[EXERCISE PROMPT]: If a line in the entries contains the word "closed", list it.

[[ INFORMATION SUPPLIED, beginning ]]

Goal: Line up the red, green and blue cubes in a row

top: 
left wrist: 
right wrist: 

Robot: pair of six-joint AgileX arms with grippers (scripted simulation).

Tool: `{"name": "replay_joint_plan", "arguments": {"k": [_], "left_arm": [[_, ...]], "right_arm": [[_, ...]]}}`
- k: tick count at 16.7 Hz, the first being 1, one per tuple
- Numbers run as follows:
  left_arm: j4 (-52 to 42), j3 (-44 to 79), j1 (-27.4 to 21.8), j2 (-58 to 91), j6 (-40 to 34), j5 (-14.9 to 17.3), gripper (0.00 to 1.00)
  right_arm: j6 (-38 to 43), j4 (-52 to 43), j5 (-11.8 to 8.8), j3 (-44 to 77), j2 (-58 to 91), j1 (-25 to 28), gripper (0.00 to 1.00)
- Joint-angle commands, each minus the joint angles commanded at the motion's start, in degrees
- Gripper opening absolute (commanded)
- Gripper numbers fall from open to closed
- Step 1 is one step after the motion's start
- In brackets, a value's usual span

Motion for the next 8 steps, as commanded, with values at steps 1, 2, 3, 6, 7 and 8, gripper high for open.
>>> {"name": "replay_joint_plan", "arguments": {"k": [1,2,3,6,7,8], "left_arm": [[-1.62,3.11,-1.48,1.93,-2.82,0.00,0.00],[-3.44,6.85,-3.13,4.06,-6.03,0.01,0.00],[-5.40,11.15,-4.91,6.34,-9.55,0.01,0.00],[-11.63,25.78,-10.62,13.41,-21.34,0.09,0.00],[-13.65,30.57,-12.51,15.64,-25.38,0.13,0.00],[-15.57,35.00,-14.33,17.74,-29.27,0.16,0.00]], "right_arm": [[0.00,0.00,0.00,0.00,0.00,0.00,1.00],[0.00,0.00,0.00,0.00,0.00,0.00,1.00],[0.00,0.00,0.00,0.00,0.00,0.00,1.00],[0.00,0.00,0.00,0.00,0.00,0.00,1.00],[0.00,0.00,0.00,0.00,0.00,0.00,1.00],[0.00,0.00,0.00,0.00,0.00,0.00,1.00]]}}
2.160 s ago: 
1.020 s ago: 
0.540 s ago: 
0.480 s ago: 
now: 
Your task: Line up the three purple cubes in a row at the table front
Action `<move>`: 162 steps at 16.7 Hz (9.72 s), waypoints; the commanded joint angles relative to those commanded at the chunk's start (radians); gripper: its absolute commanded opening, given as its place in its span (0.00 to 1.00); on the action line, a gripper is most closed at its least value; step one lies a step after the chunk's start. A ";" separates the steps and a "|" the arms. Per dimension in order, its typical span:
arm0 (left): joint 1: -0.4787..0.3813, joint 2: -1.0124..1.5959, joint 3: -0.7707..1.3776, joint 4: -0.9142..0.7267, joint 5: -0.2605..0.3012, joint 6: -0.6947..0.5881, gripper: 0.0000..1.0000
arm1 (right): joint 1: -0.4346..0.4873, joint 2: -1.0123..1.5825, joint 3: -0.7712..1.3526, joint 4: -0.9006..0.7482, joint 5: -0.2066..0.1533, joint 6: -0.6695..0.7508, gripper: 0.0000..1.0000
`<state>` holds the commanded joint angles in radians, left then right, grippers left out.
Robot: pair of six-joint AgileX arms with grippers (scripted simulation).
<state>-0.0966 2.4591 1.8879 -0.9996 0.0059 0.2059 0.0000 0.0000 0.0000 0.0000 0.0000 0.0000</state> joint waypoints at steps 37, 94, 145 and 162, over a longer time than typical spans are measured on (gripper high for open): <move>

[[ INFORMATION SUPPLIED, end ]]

[TASK RESULT]:
- Gripper numbers fall from open to closed
Action `<move>`: 162 steps at 16.7 Hz (9.72 s), waypoints; the commanded joint angles relative to those commanded at the chunk's start (radians); gripper: its absolute commanded opening, given as its place in its span (0.00 to 1.00); on the action line, a gripper is most closed at its least value; step one lies a step after the chunk's start. A ";" separates the steps and a "|" the arms. Per dimension in order, its typical span:

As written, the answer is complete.